# Task item
Every line from the one with "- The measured" to the one with "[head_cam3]", including those two, is to be copied exactly; all other lines of the entries below are left out.

(Provided data begins)

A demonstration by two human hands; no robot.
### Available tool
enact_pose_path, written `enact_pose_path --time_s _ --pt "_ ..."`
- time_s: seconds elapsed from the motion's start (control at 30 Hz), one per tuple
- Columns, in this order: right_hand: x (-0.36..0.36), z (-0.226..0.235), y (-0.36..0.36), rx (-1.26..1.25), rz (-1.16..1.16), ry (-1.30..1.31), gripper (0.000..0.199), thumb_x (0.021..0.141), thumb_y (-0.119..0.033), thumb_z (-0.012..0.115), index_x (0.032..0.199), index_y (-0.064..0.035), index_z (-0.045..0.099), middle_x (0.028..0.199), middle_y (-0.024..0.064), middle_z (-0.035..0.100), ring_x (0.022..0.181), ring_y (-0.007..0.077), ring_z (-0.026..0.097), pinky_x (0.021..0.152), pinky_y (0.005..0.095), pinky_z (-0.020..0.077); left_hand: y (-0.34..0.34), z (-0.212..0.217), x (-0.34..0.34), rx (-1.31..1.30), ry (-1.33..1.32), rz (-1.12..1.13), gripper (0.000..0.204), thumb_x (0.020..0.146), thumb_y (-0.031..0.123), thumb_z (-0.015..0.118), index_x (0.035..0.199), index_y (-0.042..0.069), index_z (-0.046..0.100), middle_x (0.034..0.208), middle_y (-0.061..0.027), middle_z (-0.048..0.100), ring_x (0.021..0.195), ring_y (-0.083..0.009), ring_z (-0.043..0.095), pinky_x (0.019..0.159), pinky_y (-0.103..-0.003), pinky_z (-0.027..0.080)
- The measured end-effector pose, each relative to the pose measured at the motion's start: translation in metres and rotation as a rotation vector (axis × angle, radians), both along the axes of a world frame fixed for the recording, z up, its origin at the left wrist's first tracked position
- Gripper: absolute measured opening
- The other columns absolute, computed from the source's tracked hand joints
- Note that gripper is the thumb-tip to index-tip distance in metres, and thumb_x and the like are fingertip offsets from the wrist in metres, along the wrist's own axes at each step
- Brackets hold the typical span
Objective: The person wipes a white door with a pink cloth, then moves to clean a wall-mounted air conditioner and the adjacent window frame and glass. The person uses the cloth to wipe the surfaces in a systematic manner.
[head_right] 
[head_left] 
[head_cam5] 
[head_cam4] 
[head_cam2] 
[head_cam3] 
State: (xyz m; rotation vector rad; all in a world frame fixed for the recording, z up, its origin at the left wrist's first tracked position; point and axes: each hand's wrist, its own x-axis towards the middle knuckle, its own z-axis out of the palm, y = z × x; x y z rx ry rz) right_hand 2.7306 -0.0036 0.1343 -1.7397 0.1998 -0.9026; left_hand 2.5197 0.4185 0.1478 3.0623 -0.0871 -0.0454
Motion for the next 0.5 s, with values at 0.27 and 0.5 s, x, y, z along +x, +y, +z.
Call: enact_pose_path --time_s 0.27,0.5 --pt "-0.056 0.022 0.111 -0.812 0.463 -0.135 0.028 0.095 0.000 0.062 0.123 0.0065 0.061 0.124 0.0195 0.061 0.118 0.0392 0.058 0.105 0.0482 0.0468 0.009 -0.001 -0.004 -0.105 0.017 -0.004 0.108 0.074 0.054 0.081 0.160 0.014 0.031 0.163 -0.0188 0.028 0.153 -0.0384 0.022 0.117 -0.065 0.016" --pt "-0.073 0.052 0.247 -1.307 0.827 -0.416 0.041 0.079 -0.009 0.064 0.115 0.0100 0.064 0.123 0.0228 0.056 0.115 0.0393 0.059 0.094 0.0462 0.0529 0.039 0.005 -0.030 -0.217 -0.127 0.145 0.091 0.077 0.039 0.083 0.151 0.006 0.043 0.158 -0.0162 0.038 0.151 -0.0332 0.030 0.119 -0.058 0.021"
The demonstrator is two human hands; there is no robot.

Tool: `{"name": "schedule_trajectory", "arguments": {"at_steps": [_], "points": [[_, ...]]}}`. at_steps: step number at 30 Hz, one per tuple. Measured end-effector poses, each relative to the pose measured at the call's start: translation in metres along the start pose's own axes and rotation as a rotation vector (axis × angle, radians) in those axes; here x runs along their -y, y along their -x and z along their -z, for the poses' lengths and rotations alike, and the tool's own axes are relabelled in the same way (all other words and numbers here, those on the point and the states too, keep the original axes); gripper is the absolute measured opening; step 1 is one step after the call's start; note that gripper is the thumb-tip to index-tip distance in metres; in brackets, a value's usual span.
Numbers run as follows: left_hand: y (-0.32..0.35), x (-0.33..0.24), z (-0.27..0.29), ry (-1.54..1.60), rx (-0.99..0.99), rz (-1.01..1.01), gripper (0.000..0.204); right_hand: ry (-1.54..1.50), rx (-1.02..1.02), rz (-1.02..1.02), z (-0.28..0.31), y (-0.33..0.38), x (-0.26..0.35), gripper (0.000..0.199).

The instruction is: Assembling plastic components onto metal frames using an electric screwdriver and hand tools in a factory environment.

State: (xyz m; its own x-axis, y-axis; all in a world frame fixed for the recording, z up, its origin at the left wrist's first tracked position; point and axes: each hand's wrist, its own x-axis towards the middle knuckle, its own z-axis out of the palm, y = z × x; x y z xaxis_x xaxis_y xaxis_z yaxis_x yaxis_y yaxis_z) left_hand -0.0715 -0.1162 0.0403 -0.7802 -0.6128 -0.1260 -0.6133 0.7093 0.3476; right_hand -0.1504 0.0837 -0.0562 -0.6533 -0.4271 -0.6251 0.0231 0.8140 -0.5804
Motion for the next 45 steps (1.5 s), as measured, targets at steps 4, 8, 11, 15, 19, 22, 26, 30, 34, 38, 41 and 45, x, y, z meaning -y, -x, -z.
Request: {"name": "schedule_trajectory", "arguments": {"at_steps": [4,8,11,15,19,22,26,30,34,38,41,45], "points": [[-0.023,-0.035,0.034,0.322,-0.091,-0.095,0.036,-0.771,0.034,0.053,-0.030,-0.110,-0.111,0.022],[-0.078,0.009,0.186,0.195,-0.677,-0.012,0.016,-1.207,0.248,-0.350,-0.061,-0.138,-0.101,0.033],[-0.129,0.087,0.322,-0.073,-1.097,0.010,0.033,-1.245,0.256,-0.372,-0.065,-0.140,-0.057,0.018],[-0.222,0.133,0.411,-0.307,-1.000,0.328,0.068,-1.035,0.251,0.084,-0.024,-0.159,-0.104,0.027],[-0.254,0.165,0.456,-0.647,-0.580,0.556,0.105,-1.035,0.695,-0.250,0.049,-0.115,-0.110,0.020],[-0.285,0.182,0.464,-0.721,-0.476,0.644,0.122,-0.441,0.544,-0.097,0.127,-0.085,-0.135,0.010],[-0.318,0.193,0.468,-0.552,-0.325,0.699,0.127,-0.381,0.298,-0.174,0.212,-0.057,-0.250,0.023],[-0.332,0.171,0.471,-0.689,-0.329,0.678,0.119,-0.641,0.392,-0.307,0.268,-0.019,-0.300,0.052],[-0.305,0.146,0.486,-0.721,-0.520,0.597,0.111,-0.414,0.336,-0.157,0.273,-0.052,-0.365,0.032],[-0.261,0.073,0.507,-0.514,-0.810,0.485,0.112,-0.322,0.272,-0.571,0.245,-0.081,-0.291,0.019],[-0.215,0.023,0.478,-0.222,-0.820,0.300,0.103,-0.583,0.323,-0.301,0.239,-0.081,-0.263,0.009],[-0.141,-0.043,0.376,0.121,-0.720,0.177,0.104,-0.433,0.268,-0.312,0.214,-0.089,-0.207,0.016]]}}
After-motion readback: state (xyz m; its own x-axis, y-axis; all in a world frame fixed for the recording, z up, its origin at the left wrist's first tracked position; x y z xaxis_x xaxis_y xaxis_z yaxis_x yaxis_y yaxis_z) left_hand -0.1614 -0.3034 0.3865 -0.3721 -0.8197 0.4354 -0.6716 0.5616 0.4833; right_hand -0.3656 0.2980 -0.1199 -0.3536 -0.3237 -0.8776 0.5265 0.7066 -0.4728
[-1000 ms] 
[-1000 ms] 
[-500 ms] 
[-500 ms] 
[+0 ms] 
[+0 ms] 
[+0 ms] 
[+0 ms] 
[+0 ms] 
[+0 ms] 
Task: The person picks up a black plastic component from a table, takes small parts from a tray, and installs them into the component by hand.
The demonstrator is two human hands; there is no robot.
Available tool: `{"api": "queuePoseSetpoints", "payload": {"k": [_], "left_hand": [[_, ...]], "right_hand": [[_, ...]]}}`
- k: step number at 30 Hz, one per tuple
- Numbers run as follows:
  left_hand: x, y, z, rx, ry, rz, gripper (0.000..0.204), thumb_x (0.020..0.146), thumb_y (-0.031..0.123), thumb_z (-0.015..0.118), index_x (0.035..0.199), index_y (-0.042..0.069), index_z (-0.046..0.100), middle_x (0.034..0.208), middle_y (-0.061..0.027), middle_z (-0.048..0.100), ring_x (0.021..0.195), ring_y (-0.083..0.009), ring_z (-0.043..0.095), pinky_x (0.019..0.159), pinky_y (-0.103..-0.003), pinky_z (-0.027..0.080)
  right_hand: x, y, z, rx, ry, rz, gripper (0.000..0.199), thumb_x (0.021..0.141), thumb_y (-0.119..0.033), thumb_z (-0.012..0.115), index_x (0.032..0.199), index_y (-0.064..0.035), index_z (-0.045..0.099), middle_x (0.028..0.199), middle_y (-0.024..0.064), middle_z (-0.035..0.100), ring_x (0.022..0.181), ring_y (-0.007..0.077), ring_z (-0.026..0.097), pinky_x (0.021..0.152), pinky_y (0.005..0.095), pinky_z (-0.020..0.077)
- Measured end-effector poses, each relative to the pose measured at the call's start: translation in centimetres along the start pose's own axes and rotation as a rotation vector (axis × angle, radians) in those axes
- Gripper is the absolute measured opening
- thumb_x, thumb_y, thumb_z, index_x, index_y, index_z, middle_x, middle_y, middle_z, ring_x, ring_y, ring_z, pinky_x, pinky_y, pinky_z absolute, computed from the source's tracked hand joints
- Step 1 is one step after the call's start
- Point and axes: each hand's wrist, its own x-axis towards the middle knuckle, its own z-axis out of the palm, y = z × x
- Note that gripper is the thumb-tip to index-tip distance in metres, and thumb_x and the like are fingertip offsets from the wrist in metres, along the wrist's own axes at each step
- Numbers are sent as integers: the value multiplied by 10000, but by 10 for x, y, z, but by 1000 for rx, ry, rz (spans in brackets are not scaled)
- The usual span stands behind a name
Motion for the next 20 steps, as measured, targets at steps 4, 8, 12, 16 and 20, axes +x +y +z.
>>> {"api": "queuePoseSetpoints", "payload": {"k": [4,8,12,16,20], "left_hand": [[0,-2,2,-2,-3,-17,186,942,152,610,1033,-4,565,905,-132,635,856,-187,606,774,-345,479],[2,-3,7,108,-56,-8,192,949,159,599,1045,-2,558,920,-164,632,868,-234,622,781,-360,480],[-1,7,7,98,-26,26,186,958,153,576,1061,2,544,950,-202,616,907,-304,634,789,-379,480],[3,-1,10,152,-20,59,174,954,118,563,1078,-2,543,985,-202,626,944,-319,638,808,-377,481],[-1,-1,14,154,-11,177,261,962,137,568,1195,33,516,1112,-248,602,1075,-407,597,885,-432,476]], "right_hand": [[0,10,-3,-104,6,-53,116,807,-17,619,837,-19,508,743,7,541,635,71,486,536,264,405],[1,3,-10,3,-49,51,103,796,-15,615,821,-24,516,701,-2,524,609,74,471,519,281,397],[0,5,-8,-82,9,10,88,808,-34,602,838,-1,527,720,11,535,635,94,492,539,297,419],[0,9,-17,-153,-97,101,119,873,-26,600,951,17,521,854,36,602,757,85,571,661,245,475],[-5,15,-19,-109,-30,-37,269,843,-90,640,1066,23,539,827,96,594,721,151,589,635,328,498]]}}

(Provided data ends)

# Answer section
- The measured end-effector pose, each relative to the pose measured at the motion's start: translation in metres and rotation as a rotation vector (axis × angle, radians), both along the axes of a world frame fixed for the recording, z up, its origin at the left wrist's first tracked position
- Gripper: absolute measured opening
- The other columns absolute, computed from the source's tracked hand joints
- Note that gripper is the thumb-tip to index-tip distance in metres, and thumb_x and the like are fingertip offsets from the wrist in metres, along the wrist's own axes at each step
- Brackets hold the typical span
Objective: The person wipes a white door with a pink cloth, then moves to clean a wall-mounted air conditioner and the adjacent window frame and glass. The person uses the cloth to wipe the surfaces in a systematic manner.
[head_right] 
[head_left] 
[head_cam5] 
[head_cam4] 
[head_cam2] 
[head_cam3] 

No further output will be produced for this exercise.